Home Science Updates Scientists find new way of ‘chopping’ proteins chemically, mimicking a natural oddity

A team of researchers from the Rosalind Franklin Institute and Oxford University has discovered, using cheaply available reagents, a novel and simple way of breaking down proteins by targeting a particular chemical bond. The new method appears to mimic an unusual process that takes place in nature and opens up a host of potential opportunities and applications in biology – including the development of therapeutics for disease that target unwanted or damaged proteins.

In chemistry, as in nature, proteins tend to be broken down in the same way: by cleaving a particular bond – a carbon-nitrogen bond known as the peptidic bond – in the molecule’s amino acid ‘backbone’.

Whether through natural enzymes or chemical methods, this process enables a number of important functions, from human digestion to the detailed study of proteins in the laboratory.

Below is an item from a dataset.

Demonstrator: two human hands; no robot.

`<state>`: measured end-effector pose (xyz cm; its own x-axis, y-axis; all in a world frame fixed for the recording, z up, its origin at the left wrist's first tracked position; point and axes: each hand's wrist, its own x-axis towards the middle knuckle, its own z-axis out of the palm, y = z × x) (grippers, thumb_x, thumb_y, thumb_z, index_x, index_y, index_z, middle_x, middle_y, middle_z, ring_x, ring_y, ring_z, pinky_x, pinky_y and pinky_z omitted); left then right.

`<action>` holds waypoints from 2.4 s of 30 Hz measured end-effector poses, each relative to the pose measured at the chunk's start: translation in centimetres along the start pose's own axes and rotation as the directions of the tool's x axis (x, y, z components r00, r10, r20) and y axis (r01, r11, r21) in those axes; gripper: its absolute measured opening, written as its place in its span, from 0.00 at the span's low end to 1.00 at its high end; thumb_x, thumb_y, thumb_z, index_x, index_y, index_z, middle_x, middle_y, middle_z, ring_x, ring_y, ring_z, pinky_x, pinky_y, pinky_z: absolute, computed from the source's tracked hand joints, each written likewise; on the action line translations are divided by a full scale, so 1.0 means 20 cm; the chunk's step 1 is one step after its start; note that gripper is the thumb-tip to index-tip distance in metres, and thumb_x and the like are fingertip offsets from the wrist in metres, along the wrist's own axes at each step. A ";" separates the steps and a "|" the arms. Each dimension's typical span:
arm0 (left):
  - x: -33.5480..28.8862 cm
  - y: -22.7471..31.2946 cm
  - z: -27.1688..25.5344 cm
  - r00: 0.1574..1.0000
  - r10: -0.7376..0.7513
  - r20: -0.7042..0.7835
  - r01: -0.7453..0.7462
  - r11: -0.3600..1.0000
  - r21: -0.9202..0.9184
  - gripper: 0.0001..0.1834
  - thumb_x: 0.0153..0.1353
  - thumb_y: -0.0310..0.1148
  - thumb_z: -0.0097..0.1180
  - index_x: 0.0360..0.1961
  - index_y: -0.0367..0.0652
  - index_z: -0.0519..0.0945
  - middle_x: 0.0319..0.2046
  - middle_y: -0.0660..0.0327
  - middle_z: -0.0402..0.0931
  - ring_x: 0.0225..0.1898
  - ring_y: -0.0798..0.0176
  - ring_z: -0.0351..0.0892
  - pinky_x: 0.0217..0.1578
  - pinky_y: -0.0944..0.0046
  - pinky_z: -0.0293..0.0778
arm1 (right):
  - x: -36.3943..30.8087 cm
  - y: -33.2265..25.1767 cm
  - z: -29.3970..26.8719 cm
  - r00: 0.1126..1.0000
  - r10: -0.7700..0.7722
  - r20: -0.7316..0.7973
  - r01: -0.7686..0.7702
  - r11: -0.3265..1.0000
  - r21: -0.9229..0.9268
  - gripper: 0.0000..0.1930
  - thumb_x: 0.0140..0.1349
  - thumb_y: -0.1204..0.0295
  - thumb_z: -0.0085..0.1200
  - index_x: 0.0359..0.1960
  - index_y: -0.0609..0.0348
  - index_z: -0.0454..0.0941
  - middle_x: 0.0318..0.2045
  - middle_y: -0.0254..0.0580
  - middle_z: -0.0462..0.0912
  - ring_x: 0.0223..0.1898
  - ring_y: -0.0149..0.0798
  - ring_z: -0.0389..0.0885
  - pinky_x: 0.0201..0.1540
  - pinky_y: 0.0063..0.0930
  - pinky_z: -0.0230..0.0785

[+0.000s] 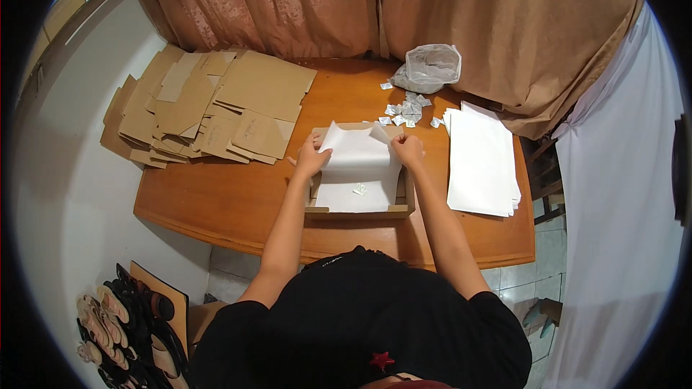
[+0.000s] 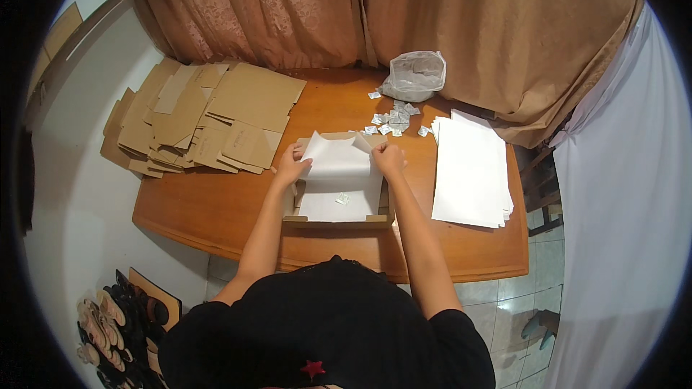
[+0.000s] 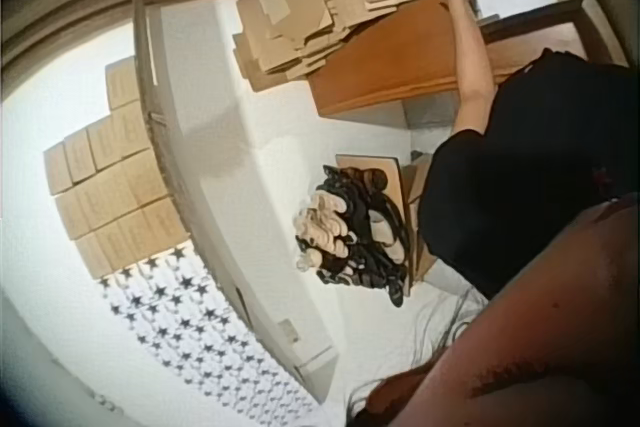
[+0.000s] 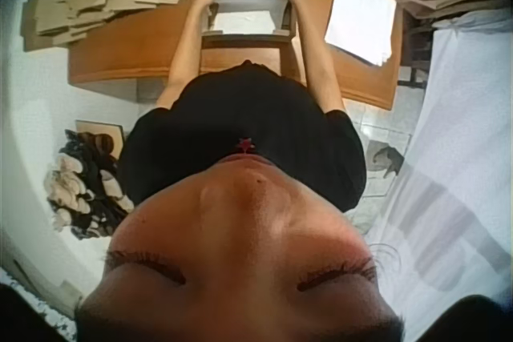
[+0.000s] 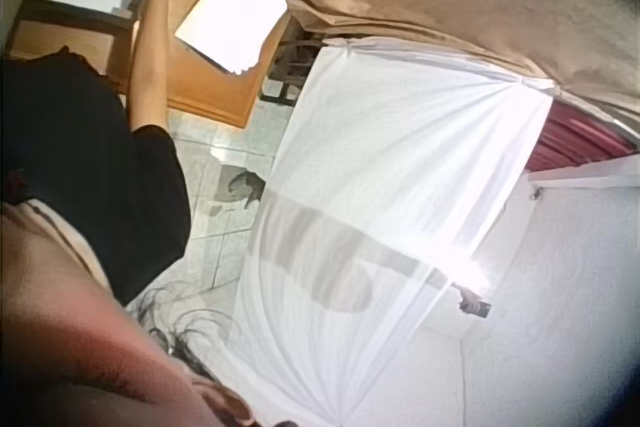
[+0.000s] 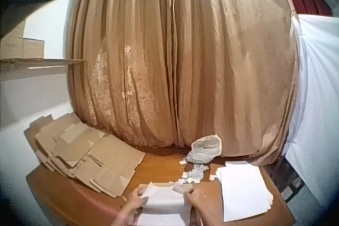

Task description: Fold flat cardboard into shoe boxes and store them on a high shelf.

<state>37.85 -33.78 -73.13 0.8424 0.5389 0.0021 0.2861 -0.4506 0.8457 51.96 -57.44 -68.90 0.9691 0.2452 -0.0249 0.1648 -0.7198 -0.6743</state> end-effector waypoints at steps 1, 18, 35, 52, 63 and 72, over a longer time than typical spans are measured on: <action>0.00 0.00 0.02 0.999 -0.037 -0.027 0.034 0.995 -0.092 0.34 0.46 0.40 0.62 0.55 0.48 0.66 0.43 0.62 0.77 0.50 0.58 0.72 0.55 0.31 0.32 | -0.01 0.04 0.00 0.998 -0.054 -0.034 0.057 0.993 0.102 0.12 0.49 0.64 0.55 0.30 0.60 0.80 0.26 0.41 0.79 0.33 0.38 0.77 0.39 0.36 0.68; -0.25 0.25 -0.22 0.976 0.162 -0.143 -0.192 0.954 -0.230 0.10 0.45 0.16 0.53 0.29 0.37 0.81 0.32 0.62 0.74 0.33 0.67 0.72 0.37 0.71 0.68 | -0.21 0.12 -0.19 0.906 -0.324 -0.271 0.421 0.749 0.511 0.03 0.46 0.79 0.57 0.24 0.60 0.81 0.28 0.36 0.77 0.27 0.25 0.73 0.29 0.18 0.66; -0.36 0.16 -0.20 0.985 0.065 0.160 0.079 0.653 -0.753 0.16 0.48 0.15 0.53 0.41 0.32 0.74 0.37 0.59 0.75 0.36 0.70 0.75 0.40 0.73 0.71 | -0.36 0.14 -0.21 0.987 -0.151 0.056 0.057 0.654 0.754 0.17 0.46 0.85 0.54 0.41 0.66 0.73 0.38 0.41 0.76 0.36 0.30 0.77 0.39 0.21 0.72; -0.48 0.31 -0.38 0.987 0.039 0.156 -0.004 0.976 -0.219 0.20 0.45 0.17 0.59 0.43 0.35 0.75 0.42 0.57 0.72 0.35 0.68 0.76 0.34 0.71 0.74 | -0.44 0.09 -0.31 0.938 -0.345 -0.019 0.336 0.896 0.292 0.19 0.48 0.76 0.58 0.44 0.61 0.73 0.37 0.41 0.74 0.33 0.32 0.77 0.31 0.23 0.68; -0.60 0.08 -0.36 0.836 -0.394 0.381 0.433 0.901 -0.017 0.28 0.52 0.32 0.61 0.53 0.36 0.66 0.28 0.60 0.72 0.26 0.65 0.74 0.20 0.65 0.74 | -0.17 0.05 -0.08 0.980 0.169 0.107 -0.201 0.827 0.525 0.30 0.54 0.60 0.55 0.53 0.70 0.64 0.43 0.50 0.74 0.40 0.39 0.73 0.44 0.29 0.66; -0.57 0.14 -0.21 0.969 -0.248 0.013 0.245 0.945 -0.215 0.20 0.56 0.35 0.57 0.48 0.37 0.72 0.29 0.57 0.76 0.23 0.65 0.75 0.20 0.68 0.73 | -0.12 0.19 -0.02 0.921 0.119 -0.371 0.274 0.480 0.834 0.24 0.63 0.52 0.38 0.42 0.63 0.73 0.35 0.38 0.76 0.36 0.31 0.71 0.43 0.26 0.62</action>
<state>27.21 -38.15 -68.54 0.7511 0.6244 -0.2144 0.3783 -0.1409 0.9149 50.39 -61.10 -71.11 0.9802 -0.1009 0.1705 0.1916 0.2630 -0.9456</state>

Now, researchers at the Rosalind Franklin Institute and Oxford University have developed a new chemical method of cleaving proteins that uses a boron-based reagent in combination with the addition of an amino acid called dehydroalanine to break the neighbouring nitrogen-carbon bond.

Breaking this nitrogen-carbon bond can also take place in nature, but not often, and mostly for unusual purposes including the production of rare peptides – short chains of amino acids smaller than proteins. These peptides range from those with beneficial effects, such as the peptide-hormone oxytocin, which stimulates contractions during childbirth, to snake venom and other toxins. The research team is keen to explore the open biological question of how nature is able to produce these highly potent peptides in tiny quantities, and whether that process could be replicated in the lab for human benefit.

 

Reductively initiated cleavage at dehydroalanine (Dha) tags. This direct-to-tag design allows a rare C-Z-type cleavage.

 

The new cleavage technique – a first using chemical methods – thus opens up a host of biological opportunities and could even, in theory, be used in disease therapeutics by destroying unwanted proteins or inhibiting their activities.

Professor Ben Davis of the Rosalind Franklin Institute, one of the study’s senior authors, said: ‘When you look at an amino acid residue, there are three places where you can “chop” along the backbone. Pretty much all enzymatic and chemical techniques involve cleaving the carbon-nitrogen bond, which is sometimes referred to as the peptidic bond.

‘What we’ve done is find a way of chopping the next one along: the nitrogen-carbon bond. And instead of producing a carboxylic acid, this method produces an amide molecule.

‘Nature does this in a nifty way to make chemical messengers called neuropeptides, or toxins, or venoms, where for various possible reasons it seems important to use an amide rather than a carboxylic acid. So our chemical technique looks like it’s partially biomimetic of that enzyme-catalysed process.’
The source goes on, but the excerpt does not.